RECORDED DATA section start

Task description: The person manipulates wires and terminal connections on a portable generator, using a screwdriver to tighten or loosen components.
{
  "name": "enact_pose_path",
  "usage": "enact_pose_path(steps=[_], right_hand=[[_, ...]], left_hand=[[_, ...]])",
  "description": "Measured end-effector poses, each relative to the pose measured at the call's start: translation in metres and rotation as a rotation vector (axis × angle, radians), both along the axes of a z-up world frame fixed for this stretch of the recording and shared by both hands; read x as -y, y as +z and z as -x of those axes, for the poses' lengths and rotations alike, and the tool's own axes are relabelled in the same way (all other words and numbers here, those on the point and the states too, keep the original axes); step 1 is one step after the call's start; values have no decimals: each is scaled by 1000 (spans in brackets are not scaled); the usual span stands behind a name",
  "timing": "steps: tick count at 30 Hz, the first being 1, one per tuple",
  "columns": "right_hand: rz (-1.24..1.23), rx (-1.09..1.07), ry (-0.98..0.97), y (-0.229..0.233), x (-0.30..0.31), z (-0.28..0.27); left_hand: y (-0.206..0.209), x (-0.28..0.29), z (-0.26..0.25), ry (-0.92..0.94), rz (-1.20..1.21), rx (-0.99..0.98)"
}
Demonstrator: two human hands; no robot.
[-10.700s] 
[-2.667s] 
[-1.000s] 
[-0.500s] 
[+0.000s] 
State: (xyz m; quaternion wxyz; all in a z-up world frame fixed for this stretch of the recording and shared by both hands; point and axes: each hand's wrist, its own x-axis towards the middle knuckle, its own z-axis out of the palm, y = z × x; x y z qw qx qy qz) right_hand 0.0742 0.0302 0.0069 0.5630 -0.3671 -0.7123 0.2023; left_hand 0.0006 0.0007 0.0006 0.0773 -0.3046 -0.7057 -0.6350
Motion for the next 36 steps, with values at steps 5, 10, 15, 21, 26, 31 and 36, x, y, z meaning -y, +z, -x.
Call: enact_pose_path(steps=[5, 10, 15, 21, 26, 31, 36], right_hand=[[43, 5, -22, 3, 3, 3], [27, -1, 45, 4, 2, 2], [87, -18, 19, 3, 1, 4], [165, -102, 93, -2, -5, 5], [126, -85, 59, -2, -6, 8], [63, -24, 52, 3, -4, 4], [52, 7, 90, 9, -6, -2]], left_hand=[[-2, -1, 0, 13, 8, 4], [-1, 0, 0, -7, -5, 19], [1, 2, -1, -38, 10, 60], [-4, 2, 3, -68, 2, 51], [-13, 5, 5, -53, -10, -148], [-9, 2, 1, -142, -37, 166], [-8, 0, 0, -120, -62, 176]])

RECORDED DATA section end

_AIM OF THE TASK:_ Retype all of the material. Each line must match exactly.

_EXPECTED OUTPUT:_
Task description: The person manipulates wires and terminal connections on a portable generator, using a screwdriver to tighten or loosen components.
{
  "name": "enact_pose_path",
  "usage": "enact_pose_path(steps=[_], right_hand=[[_, ...]], left_hand=[[_, ...]])",
  "description": "Measured end-effector poses, each relative to the pose measured at the call's start: translation in metres and rotation as a rotation vector (axis × angle, radians), both along the axes of a z-up world frame fixed for this stretch of the recording and shared by both hands; read x as -y, y as +z and z as -x of those axes, for the poses' lengths and rotations alike, and the tool's own axes are relabelled in the same way (all other words and numbers here, those on the point and the states too, keep the original axes); step 1 is one step after the call's start; values have no decimals: each is scaled by 1000 (spans in brackets are not scaled); the usual span stands behind a name",
  "timing": "steps: tick count at 30 Hz, the first being 1, one per tuple",
  "columns": "right_hand: rz (-1.24..1.23), rx (-1.09..1.07), ry (-0.98..0.97), y (-0.229..0.233), x (-0.30..0.31), z (-0.28..0.27); left_hand: y (-0.206..0.209), x (-0.28..0.29), z (-0.26..0.25), ry (-0.92..0.94), rz (-1.20..1.21), rx (-0.99..0.98)"
}
Demonstrator: two human hands; no robot.
[-10.700s] 
[-2.667s] 
[-1.000s] 
[-0.500s] 
[+0.000s] 
State: (xyz m; quaternion wxyz; all in a z-up world frame fixed for this stretch of the recording and shared by both hands; point and axes: each hand's wrist, its own x-axis towards the middle knuckle, its own z-axis out of the palm, y = z × x; x y z qw qx qy qz) right_hand 0.0742 0.0302 0.0069 0.5630 -0.3671 -0.7123 0.2023; left_hand 0.0006 0.0007 0.0006 0.0773 -0.3046 -0.7057 -0.6350
Motion for the next 36 steps, with values at steps 5, 10, 15, 21, 26, 31 and 36, x, y, z meaning -y, +z, -x.
Call: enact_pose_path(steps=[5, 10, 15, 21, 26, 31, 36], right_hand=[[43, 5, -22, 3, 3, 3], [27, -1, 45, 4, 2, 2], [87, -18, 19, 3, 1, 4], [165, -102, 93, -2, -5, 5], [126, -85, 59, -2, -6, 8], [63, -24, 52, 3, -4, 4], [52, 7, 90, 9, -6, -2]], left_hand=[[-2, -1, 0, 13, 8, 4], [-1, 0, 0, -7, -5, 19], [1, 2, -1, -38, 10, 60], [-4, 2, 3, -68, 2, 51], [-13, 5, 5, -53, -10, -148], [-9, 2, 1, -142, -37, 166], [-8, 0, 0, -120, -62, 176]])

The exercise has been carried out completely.